With WordPress MU we dropped the social networking aspect, and while it would have been great, you can manufacture a social/learning network yourself with your class and school community which has the same outcomes on learning.

Last week I was fortunate enough to visit Jamin Lietze at Bethlehem College. We bashed around the topic of eportfolios in the hope of finding the perfect solution for his school that will cater for 5-18 year olds. Jamin has developed his own criteria (see below) for eportfolios. It is always useful to look beyond your situation and see how others attack the same problem.

So what does all this mean for Russell Street? Well it hasn’t made our decisions any easier but it does reinforce that the search for the perfect eportfolio solution is neverending.
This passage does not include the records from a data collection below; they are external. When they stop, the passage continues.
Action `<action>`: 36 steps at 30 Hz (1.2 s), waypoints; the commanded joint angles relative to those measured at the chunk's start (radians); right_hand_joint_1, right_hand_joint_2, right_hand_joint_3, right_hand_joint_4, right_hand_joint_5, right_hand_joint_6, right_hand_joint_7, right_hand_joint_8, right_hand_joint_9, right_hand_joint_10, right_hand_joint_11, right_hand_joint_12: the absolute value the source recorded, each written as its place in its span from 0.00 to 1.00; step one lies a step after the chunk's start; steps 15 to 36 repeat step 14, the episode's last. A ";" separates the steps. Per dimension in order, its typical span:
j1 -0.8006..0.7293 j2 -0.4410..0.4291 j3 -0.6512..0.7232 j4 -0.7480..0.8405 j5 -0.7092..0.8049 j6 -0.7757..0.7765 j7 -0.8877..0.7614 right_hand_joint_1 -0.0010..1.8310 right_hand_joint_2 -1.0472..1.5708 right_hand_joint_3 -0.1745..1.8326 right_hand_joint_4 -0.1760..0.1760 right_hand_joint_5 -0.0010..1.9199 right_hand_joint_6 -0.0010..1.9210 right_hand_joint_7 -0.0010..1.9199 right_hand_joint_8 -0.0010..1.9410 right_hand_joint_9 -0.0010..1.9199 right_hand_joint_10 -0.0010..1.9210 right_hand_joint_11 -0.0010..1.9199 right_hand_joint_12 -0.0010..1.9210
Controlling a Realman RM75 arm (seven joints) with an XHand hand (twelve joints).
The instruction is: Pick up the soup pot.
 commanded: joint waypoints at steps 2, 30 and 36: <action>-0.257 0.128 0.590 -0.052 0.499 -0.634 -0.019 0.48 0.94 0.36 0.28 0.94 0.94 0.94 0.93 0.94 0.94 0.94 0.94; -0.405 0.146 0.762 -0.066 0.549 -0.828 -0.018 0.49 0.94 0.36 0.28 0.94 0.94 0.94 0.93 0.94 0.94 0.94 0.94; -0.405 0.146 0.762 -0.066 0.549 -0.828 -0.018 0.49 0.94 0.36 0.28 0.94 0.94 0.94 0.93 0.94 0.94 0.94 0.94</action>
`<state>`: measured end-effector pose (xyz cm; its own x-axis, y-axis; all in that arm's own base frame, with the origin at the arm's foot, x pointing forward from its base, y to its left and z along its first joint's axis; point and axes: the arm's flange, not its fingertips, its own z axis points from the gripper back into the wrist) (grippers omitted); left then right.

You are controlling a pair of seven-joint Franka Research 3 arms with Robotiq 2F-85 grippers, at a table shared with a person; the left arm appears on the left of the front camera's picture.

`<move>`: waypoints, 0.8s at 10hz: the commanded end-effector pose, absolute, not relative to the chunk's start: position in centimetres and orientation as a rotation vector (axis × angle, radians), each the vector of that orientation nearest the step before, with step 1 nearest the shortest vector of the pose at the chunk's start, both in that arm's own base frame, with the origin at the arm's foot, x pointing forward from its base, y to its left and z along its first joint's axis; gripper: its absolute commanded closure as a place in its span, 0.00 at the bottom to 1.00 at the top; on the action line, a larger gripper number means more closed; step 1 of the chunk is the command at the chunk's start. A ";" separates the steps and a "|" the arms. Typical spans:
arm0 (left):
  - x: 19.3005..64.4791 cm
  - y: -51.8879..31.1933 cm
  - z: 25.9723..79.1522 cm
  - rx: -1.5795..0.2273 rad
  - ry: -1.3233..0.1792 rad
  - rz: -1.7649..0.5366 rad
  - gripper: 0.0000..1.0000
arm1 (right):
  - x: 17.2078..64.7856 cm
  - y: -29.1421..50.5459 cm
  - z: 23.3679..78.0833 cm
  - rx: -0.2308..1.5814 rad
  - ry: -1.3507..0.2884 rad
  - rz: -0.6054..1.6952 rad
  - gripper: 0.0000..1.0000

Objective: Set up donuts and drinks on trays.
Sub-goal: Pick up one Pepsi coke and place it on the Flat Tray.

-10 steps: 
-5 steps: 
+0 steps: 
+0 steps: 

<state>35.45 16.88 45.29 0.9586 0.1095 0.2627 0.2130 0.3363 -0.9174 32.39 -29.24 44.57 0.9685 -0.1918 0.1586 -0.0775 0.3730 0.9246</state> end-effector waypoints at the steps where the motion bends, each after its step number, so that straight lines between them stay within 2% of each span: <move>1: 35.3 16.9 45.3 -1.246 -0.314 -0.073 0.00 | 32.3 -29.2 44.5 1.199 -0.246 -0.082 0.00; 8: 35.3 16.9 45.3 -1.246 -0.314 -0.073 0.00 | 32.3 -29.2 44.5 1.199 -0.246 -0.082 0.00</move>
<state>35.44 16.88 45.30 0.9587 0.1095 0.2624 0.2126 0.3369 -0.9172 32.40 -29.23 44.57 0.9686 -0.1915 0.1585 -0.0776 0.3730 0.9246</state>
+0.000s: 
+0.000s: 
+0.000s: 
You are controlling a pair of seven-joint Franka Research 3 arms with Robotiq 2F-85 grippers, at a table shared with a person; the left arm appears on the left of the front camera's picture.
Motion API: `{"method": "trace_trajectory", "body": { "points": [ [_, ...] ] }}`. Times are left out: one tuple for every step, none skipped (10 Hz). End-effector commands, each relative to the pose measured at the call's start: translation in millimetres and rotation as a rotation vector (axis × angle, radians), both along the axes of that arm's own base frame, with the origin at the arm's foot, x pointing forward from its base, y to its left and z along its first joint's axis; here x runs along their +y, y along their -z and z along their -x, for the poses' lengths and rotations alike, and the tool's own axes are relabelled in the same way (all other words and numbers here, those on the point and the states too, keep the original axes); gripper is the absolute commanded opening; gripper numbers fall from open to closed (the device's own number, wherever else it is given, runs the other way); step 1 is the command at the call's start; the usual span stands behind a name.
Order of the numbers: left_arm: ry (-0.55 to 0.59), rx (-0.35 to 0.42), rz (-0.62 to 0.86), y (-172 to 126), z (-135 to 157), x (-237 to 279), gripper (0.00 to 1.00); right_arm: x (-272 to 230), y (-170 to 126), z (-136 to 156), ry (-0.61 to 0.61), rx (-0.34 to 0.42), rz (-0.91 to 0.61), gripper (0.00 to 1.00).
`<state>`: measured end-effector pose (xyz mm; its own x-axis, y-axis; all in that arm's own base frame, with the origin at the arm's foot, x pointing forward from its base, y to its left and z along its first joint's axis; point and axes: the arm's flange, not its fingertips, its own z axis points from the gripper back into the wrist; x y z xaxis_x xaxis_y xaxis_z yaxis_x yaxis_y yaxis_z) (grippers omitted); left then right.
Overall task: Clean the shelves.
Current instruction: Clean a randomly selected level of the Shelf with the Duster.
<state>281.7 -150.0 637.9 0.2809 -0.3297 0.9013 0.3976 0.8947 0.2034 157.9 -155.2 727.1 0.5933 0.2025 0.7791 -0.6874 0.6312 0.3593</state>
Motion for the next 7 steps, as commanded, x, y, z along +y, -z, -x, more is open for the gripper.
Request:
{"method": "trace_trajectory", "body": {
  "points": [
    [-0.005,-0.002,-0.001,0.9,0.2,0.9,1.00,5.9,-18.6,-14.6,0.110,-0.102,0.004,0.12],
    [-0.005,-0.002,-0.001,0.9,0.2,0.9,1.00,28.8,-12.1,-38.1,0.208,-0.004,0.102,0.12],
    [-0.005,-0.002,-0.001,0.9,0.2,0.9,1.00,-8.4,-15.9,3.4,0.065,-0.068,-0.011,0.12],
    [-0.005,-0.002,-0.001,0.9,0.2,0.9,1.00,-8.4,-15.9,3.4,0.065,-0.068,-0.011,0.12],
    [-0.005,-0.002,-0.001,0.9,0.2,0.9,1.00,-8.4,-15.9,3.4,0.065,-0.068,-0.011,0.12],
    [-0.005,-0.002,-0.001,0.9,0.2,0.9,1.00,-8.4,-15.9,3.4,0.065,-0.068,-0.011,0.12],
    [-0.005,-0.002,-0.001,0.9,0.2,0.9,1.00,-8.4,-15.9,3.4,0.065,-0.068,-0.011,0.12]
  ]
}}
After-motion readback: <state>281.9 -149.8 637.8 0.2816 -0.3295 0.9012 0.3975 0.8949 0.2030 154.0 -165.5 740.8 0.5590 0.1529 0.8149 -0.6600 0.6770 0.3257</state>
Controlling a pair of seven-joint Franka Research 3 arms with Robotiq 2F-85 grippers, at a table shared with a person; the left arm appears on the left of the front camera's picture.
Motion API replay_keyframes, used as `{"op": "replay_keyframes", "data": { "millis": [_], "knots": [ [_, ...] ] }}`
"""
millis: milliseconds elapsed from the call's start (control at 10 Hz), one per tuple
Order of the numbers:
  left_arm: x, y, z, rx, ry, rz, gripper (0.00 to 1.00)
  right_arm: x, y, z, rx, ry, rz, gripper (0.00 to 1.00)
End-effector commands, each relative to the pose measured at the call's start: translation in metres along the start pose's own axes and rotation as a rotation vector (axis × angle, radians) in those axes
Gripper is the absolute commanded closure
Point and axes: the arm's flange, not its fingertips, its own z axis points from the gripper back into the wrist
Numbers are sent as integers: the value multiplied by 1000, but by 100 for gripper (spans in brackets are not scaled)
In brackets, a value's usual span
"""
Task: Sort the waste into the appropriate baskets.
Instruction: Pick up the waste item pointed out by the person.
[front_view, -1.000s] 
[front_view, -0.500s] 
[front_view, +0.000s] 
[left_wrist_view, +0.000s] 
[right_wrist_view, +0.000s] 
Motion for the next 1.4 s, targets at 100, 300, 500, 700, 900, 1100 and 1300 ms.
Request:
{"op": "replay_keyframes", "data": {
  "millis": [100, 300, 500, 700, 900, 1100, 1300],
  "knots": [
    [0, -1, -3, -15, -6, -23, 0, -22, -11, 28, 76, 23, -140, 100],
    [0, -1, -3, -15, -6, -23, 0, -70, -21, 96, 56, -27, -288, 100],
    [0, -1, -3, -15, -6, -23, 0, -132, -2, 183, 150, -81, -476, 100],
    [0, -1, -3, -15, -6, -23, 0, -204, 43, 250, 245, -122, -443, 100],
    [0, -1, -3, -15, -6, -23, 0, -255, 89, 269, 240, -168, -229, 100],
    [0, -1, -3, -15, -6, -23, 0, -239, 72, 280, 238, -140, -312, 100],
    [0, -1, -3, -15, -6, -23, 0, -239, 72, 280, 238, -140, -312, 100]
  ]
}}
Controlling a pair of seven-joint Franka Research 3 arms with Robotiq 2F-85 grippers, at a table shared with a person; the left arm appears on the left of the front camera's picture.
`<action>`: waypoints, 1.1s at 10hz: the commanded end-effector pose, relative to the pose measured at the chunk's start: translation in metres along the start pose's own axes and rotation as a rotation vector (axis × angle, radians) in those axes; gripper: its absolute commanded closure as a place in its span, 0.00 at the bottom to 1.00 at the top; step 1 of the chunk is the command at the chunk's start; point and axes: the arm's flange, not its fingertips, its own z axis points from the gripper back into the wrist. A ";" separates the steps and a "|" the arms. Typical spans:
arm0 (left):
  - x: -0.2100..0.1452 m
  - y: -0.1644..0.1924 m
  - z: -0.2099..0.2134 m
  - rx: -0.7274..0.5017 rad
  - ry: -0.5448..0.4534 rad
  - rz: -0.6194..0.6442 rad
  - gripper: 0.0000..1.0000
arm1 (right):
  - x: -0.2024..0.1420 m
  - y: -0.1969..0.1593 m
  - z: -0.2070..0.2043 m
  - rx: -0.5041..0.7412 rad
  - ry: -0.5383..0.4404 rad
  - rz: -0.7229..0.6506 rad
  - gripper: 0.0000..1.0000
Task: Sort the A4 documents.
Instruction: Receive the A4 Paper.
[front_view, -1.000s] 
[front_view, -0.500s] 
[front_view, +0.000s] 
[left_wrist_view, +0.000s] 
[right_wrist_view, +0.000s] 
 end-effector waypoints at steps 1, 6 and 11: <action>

It also reinforces, if you are self-hosting it yourself, how you have to make your solution work and comply to all of those listed criteria. As mentioned in other posts this is not sustainable over the long term.

So if not self-hosting a WordPress MU install, the questions is not what is the best other option but perhaps the one that is going to make the easiest transition from what we had last year. If we look at the two options that seem to be top of the list at the moment, Edublogs or 21Classes, Edublogs, a customised souped up version of WordPress MU, would have the smallest transition from current practice. The backend is the same so creating and editing posts requires no new learning for students and teachers.

So… a decision? Hmm… will run some of these thoughts passed the other stakeholders.